Even, or perhaps especially in drawing or painting "the knowing", the idea gets in the way of seeing. I was talking with someone about this just the other day. If I think I know what a head looks like I fill in where I think certain lines and shapes should be. I get ahead of myself (ridiculous, pitiful pun intended). When I go back and look with care or trick the mind by looking at the negative space or holding a photo upside down, I often see how wrong "my ideas" about how a head looks are. Yet the mind is quick to jump straight to the idea. It takes care and vigilance and discipline and patience to just see.

Jensen goes on to observe: "When I give this sort of curious attention a try, I'm surprised at how unfamiliar the neighbourhood is. This fresh strangeness is the gift of attention." And that's just it isn't it? Habitual thoughts and ways of seeing things are so predictable and familiar. I have run over them with my mind enough times to put them out of their misery but still they keep resurrecting themselves in the same boring form each time. But to really see each thing brings a freshness to life. Walking down a trail today I noticed an Arbutus leaf curled upward, a tiny leaf cup, filled with water, patterned with shining shades of green and yellow and orange. Not just a leaf, not a label, not a dry, stale known thing, a leaf like no other. But mostly the mind runs over one thing ( oh yes, pretty fall leaves, lovely damp trail), and on to the next, looking for excitement, drama or danger, something more worthy of its attention, always moving like a hungry monkey.

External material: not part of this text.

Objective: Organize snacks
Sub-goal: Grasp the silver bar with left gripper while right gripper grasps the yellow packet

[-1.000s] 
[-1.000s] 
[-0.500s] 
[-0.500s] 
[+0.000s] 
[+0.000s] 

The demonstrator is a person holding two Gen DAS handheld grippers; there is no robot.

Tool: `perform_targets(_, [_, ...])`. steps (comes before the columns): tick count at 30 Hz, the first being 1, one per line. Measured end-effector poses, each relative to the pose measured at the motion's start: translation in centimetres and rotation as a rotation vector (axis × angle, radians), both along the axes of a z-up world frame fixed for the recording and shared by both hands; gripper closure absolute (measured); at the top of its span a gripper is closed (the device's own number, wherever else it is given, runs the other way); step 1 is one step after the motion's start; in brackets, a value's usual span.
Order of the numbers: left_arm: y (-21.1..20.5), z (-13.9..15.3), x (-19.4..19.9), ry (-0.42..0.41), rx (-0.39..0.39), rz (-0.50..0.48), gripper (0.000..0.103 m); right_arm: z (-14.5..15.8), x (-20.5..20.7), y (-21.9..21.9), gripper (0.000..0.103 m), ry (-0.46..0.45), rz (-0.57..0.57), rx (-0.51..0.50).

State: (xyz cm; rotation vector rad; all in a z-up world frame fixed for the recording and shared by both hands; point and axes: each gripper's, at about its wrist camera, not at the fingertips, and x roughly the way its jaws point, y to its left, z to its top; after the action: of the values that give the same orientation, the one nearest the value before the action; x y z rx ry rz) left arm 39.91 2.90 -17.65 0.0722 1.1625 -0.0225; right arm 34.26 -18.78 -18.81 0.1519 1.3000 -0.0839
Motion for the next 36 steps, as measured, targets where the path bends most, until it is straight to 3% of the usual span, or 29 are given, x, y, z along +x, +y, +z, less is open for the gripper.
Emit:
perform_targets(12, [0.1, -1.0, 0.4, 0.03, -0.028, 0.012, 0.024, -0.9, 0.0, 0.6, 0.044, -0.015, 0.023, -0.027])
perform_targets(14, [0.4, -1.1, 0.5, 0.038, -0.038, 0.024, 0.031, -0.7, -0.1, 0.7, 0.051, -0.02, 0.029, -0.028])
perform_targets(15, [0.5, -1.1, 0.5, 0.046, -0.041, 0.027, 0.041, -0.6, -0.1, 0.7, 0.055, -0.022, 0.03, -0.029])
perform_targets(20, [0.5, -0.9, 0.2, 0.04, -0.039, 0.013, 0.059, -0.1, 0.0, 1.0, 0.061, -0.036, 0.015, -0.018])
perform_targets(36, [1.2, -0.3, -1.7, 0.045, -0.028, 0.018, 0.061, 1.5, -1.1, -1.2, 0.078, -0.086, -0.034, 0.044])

Jensen's observations about "truly seeing" people reminds me of my Zen teacher's constant reminder to students that there are no generalizations that can be applied to life's difficult situations. Our questions at Dharma talks were always on the prowl for generalization that would make our lives easier. We wanted simple formulas and little recipes that we could apply in our semi-awakened or fully somnambulant state but our wise teacher always reminded us that each situation needed to be carefully considered on it's own merit. A similar situation with different people or on different days might require a totally different response, no canned, pre packaged, shake and bake answers. And if we are paying attention and responding from that immediate place we find an appropriate response.

And she was clear that we needed to look carefully at the details of any interaction. When I would describe a difficult situation with my mother she would ask questions, "did she say thank-you." And I'd say something like, "I don't remember, but she was so negative." After a few of these exchanges, I'd get the picture that I hadn't really been paying attention. I'd been working on the premise that my mother was always negative. I was working with "my idea of my mother". And so trouble was perpetuated as I skated along on the slippery surface of my ideas.

So Jensen extends the invitation to us to abandon our ideas of how things are and wander out into the fields of bare attention to directly experience our world. I am setting the hay bale table out in the field. Will you join me? I promise there will be no shake & bake.